Hence he rallied; he crushed doubt in himself, he compressed his whole being into the sentence, "I believe," and he looked for a miracle.
But as an overdrawn cord may break, so exertion broke him. The pallor of death covered his face, and his body relaxed. He thought then that his prayer had been heard, for he was dying. It seemed to him that Lygia must surely die too, and that Christ would take them to Himself in that way. The arena, the white togas, the countless spectators, the light of thousands of lamps and torches, all vanished from his vision.
But his weakness did not last long. After a while he roused himself, or rather the stamping of the impatient multitude roused him.
"Thou art ill," said Petronius; "give command to bear thee home."
And without regard to what Cæsar would say, he rose to support Vinicius and go out with him.

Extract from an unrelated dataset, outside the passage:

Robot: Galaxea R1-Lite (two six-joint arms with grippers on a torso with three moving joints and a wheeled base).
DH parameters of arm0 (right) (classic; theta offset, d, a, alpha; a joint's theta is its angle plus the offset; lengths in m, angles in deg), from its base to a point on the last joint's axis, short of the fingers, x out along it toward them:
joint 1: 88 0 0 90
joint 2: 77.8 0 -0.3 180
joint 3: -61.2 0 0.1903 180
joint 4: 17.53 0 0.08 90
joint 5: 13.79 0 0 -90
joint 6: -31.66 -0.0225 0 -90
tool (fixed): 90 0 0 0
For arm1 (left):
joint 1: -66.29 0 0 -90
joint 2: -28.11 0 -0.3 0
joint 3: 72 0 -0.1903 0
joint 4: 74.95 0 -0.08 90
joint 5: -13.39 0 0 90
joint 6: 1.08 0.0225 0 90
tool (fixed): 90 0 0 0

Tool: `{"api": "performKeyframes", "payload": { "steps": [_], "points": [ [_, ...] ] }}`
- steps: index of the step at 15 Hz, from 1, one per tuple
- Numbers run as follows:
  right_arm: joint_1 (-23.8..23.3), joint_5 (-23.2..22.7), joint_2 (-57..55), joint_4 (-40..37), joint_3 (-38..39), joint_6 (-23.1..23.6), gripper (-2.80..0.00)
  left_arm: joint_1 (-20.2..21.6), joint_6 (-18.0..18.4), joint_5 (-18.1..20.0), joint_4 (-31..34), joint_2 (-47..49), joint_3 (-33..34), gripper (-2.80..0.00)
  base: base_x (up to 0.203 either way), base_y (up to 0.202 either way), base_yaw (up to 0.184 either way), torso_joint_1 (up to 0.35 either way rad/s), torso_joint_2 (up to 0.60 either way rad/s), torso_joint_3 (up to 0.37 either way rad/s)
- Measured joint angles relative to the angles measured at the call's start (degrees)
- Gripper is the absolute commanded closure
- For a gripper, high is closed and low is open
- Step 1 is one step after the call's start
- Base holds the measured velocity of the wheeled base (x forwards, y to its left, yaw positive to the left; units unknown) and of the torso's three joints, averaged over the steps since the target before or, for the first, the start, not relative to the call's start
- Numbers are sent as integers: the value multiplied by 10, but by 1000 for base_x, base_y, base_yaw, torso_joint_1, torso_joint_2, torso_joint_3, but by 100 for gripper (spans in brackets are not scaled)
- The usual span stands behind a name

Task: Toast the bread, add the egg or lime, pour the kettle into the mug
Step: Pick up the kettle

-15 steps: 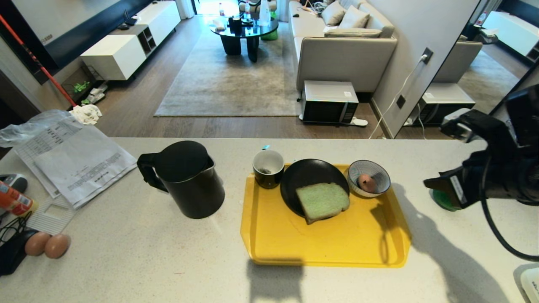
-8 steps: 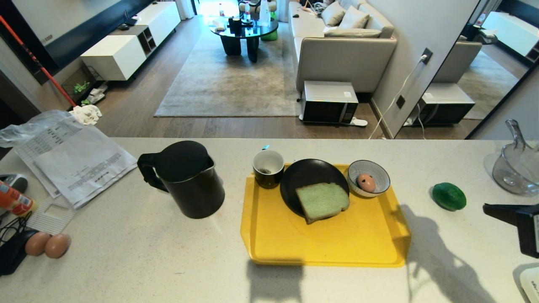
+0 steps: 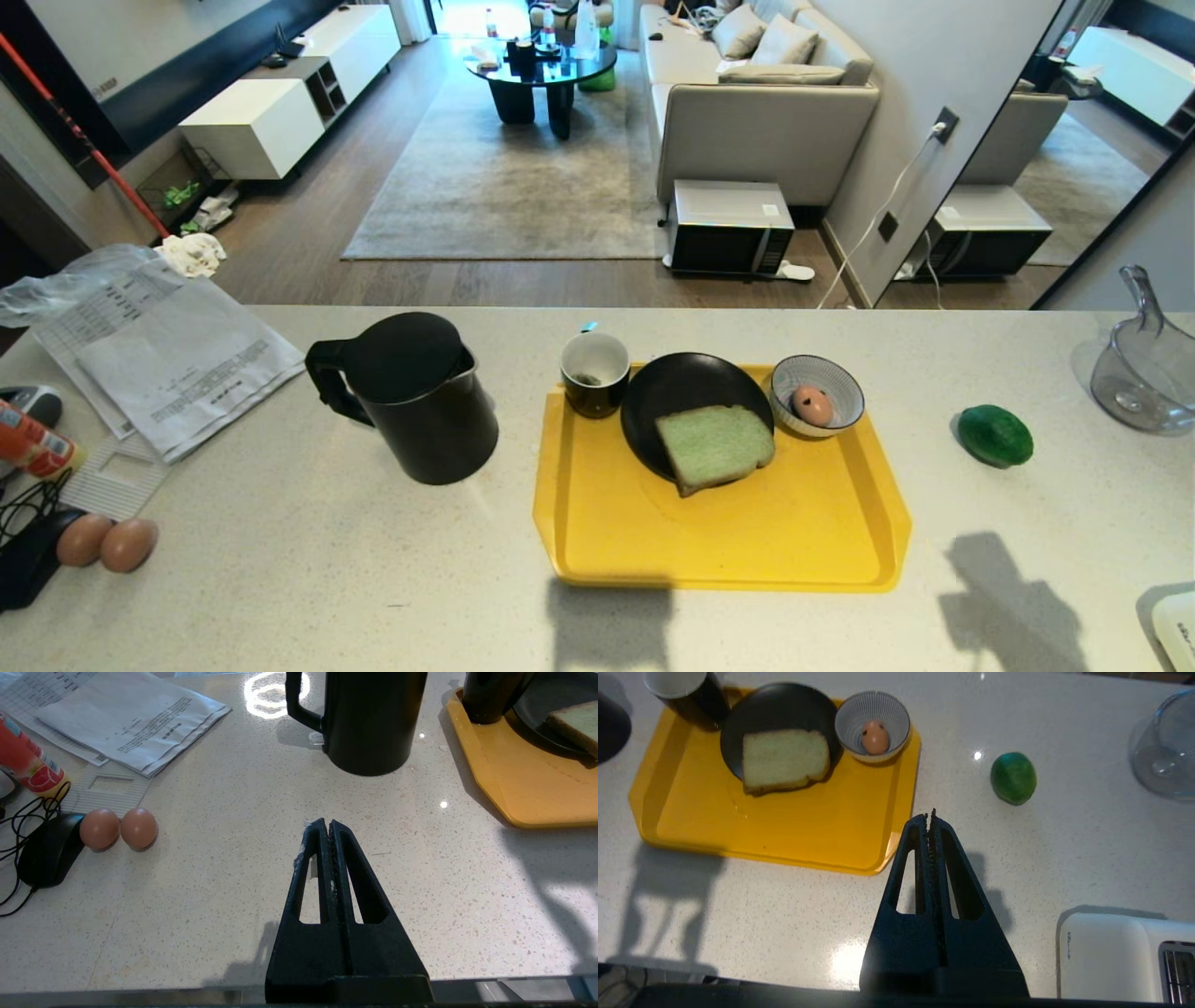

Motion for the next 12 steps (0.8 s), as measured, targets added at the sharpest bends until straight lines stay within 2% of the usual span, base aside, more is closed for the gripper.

His heart was filled with pity, and, moreover, he was irritated beyond endurance because Cæsar was looking through the emerald at Vinicius, studying his pain with satisfaction, to describe it afterwards, perhaps, in pathetic strophes, and win the applause of hearers.
Vinicius shook his head. He might die in that amphitheatre, but he could not go out of it. Moreover the spectacle might begin any moment.
In fact, at that very instant almost, the prefect of the city waved a red handkerchief, the hinges opposite Cæsar's podium creaked, and out of the dark gully came Ursus into the brightly lighted arena.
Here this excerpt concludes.